Sobre a nova geração, Rido aponta que a diferença entre os pilotos antigos para os atuais passa pelo comportamento. Na sua visão, era impensável que os automobilistas pudessem ter um grande laço de amizade entre eles como os atuais cultivam.

"Quando comecei na Fórmula 1, os pilotos eram mais invocados. Era competição absurda e bruta. Não tinha essa amizade que tem hoje de compartilhar 'tweet' e 'Instagram'. Era diferente. Nem por isso, quem está ai hoje é menos talentoso".

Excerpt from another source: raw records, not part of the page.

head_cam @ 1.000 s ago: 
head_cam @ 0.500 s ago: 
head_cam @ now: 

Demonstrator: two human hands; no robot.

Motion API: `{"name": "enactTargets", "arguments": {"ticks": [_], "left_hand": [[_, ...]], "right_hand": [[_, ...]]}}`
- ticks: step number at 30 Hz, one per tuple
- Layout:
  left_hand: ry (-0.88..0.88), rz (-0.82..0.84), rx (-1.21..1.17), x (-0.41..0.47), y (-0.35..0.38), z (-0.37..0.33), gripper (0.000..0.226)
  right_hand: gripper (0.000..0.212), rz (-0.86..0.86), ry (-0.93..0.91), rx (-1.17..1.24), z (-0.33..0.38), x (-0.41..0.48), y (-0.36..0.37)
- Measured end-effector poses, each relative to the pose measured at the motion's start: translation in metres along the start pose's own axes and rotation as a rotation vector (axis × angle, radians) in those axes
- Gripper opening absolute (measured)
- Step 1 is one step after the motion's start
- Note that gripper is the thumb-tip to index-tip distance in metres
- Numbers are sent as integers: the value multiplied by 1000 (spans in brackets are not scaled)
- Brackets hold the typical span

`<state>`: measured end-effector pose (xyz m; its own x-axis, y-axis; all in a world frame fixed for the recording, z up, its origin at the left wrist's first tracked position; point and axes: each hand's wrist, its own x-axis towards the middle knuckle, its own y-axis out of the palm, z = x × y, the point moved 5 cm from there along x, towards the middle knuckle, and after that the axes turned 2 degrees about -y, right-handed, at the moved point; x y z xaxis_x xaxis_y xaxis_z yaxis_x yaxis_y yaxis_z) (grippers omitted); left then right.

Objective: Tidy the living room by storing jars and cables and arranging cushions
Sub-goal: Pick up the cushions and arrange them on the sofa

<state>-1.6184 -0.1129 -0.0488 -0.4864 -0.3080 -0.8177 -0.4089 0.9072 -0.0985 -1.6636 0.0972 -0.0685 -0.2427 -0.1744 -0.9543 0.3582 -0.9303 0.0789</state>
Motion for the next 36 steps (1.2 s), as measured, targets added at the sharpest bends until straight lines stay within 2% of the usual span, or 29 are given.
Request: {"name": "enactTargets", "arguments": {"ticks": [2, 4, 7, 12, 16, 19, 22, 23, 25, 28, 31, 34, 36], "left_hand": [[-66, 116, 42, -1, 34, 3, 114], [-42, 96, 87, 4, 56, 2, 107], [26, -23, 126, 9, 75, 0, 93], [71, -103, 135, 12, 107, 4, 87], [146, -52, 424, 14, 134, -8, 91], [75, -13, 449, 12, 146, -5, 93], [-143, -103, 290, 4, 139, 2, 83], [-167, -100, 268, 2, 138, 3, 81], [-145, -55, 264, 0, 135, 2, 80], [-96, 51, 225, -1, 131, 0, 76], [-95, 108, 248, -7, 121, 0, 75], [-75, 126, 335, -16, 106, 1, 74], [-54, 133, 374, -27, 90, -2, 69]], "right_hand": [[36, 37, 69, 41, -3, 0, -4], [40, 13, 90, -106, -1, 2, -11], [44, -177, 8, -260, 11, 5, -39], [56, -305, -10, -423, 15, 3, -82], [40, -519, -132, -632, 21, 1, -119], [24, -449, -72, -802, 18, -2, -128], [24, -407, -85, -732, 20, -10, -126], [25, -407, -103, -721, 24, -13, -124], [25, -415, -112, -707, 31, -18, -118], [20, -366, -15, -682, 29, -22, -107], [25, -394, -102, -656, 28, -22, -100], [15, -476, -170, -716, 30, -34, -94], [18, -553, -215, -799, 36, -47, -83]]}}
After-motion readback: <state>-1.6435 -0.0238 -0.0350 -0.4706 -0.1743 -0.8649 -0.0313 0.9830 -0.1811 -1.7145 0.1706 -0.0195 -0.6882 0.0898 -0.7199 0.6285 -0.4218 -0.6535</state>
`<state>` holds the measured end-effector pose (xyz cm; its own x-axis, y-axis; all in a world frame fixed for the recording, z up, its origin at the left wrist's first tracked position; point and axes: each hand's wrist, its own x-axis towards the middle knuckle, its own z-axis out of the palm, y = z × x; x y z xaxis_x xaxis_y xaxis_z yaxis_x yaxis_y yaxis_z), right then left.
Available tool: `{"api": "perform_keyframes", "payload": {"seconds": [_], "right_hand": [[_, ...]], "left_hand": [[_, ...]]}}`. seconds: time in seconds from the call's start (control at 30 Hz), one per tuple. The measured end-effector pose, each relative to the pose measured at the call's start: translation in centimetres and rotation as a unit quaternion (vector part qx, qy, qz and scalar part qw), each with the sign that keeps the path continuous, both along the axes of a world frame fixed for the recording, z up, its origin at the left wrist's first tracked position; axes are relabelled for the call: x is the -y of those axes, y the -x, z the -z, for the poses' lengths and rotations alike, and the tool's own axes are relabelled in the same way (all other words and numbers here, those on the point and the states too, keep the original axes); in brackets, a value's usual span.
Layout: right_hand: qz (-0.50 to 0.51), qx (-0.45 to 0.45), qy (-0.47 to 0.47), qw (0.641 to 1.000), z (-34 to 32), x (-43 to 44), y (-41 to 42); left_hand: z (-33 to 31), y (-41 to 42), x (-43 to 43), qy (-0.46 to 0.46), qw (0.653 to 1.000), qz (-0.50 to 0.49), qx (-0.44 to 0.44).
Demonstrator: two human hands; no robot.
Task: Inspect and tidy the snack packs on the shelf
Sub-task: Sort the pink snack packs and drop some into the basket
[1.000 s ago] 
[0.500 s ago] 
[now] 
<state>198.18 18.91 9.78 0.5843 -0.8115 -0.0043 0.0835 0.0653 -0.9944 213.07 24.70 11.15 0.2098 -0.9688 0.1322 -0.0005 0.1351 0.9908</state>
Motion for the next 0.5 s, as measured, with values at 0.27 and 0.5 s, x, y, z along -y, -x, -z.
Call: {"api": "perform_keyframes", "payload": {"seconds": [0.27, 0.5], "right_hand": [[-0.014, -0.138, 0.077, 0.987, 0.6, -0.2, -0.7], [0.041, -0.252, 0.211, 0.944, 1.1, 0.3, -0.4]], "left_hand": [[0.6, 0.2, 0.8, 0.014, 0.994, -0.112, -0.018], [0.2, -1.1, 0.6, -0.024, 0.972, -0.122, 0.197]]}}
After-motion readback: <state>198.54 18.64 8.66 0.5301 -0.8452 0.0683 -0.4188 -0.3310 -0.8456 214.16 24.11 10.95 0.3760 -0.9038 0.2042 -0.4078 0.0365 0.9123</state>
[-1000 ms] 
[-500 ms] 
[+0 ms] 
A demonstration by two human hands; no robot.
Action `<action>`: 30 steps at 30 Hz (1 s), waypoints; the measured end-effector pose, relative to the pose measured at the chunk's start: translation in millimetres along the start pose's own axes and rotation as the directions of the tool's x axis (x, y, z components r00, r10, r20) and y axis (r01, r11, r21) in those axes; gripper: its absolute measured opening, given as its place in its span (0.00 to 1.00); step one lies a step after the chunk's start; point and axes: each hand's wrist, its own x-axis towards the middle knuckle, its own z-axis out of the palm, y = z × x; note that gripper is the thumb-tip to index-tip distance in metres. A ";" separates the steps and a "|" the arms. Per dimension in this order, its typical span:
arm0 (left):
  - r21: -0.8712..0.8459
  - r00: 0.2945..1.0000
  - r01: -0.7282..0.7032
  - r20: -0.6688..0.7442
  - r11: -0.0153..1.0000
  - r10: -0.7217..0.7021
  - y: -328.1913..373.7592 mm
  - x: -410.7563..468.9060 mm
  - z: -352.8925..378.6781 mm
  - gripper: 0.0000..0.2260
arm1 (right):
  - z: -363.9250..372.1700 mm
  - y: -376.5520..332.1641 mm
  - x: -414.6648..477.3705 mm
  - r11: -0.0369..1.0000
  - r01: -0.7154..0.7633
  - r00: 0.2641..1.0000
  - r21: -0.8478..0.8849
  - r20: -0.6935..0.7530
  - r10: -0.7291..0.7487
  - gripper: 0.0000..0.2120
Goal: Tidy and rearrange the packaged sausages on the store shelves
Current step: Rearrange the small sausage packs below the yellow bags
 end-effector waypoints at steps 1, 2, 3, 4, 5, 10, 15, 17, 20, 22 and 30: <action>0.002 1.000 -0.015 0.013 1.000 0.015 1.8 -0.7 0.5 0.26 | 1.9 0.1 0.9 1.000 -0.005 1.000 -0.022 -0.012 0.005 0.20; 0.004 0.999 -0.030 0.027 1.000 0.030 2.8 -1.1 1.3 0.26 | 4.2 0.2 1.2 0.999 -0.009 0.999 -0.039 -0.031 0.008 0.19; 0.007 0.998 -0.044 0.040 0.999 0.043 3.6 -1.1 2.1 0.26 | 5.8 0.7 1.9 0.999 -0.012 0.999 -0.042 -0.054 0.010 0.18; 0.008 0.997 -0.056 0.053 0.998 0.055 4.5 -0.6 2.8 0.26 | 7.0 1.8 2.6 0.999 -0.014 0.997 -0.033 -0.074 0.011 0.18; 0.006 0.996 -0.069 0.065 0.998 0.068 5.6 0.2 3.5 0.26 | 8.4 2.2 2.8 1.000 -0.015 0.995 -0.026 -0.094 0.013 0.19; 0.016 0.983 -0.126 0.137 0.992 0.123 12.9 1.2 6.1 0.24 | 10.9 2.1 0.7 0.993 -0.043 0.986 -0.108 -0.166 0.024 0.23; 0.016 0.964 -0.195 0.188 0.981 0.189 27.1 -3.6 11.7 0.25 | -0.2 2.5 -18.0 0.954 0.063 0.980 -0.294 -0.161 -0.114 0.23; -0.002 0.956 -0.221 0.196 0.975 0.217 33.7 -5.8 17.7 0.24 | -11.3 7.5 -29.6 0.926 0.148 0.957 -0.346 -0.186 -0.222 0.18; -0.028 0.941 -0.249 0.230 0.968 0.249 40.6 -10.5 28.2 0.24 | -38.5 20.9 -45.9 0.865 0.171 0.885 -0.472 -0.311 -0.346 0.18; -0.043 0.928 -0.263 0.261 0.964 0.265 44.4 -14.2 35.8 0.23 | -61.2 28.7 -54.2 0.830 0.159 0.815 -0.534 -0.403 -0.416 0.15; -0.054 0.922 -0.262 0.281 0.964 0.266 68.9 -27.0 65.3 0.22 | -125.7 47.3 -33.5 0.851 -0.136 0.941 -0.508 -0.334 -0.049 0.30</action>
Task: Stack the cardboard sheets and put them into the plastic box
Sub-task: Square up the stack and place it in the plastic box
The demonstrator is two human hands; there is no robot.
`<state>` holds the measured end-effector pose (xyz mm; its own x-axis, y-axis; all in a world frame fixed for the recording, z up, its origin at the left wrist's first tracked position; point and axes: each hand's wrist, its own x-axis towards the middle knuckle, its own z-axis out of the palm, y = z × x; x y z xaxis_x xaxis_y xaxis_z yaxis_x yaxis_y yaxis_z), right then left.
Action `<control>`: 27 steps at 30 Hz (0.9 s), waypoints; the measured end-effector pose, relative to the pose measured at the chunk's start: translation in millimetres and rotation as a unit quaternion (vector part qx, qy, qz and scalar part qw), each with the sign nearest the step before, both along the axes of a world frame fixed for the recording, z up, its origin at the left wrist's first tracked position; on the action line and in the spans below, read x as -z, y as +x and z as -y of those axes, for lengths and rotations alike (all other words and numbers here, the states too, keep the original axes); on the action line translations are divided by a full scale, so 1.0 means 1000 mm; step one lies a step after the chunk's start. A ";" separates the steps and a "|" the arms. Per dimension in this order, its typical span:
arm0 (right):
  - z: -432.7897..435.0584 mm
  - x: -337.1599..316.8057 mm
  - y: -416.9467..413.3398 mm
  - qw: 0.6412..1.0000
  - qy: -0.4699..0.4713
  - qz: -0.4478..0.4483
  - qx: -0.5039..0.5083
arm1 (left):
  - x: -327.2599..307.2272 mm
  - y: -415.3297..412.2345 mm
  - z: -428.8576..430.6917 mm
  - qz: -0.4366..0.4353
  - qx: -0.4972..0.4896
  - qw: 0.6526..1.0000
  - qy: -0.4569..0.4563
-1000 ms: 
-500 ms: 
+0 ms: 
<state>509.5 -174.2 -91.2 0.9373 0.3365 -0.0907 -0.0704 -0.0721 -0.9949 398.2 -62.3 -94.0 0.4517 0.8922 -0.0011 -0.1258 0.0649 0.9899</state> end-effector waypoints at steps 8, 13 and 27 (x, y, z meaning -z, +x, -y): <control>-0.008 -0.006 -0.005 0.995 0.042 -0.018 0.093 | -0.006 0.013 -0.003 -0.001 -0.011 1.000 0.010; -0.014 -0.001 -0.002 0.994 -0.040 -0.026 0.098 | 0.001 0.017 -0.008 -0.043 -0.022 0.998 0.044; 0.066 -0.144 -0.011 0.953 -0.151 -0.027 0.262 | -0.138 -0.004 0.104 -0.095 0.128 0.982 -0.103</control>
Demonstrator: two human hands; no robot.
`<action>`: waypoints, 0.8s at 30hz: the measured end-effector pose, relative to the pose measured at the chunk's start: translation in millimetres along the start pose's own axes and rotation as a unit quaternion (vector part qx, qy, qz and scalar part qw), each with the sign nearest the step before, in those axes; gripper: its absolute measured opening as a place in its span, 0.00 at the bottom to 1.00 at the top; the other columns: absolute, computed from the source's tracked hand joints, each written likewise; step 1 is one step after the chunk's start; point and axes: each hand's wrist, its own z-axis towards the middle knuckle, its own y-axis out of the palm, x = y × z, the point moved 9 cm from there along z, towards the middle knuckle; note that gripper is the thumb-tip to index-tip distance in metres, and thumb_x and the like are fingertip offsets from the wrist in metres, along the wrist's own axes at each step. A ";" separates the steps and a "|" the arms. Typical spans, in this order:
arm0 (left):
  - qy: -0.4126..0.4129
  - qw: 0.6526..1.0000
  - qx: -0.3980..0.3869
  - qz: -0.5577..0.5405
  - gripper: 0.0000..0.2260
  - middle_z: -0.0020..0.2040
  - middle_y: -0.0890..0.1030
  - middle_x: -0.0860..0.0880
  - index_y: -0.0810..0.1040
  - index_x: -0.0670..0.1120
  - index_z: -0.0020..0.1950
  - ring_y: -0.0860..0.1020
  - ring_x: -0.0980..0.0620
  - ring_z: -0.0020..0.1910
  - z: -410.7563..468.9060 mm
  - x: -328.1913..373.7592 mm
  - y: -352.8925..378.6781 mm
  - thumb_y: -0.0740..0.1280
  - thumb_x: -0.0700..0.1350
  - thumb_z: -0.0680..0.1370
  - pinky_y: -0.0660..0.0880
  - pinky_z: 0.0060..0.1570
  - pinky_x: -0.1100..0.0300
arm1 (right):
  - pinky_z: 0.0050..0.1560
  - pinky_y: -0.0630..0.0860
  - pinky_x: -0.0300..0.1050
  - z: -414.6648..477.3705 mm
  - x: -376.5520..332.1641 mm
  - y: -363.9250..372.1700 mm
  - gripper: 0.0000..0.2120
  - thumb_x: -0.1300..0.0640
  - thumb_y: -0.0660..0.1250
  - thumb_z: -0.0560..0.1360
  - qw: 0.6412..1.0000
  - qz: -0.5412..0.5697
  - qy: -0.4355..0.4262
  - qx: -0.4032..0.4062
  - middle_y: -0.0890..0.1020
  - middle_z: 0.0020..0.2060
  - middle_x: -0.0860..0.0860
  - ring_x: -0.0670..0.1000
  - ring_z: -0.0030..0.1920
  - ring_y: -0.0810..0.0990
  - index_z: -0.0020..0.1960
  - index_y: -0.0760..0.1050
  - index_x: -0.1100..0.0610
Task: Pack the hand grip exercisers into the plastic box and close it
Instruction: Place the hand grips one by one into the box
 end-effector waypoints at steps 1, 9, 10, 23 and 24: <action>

"A velocidade pura do Charles Leclerc, do Lando Norris, eles são rápidos nas pistas. É uma garotada muito boa. Espero ver um brasileiro chegando ai. Ficamos na expectativa pelo Drugovich, que ainda está na briga, e pelo Bortoleto. Quem sabe a gente veja brasileiros nos carros, num futuro próximo", completou.

Legado dos brasileiros

Par Rico, a passagem da 'trica brasileira' de Emerson Fittipaldi, Nelson Piquet e Ayrton Senna solidificou a presença brasileira nos grids de largada. Por serem multicampeões, na visão do engenheiro, os três mostraram ao mundo que o "brasileiro é bom de corrida".

"Fittipaldi abriu as portas para o Brasil no automobilismo internacional. O Nelson, com os três títulos, da forma que ganhou, carimbou que brasileiro é bom de corrida. E com Ayrton, o talento e a energia que ele levava à Fórmula 1 empolgou o mundo inteiro. Conheci franceses, quando trabalhava na Renault, que eram mais fãs do Senna do que do Prost. Isso foi um legado".

"Fiquei impressionado quando fui para Ímola esse ano, onde teve o ato dos 30 anos da morte do Ayrton, de ver tanto piloto de outras categorias, de moleques de 16 anos, pilotos de MotoGP. São pessoas que nunca viram Ayrton correr e são fãs. É impressionante esse legado e essa marca que ele deixou no automobilismo mundial, não só na parte de carros, mas de uma forma geral como atleta. Ele marcou gente até de outras categorias. Foi um exemplo para todos os atletas do mundo".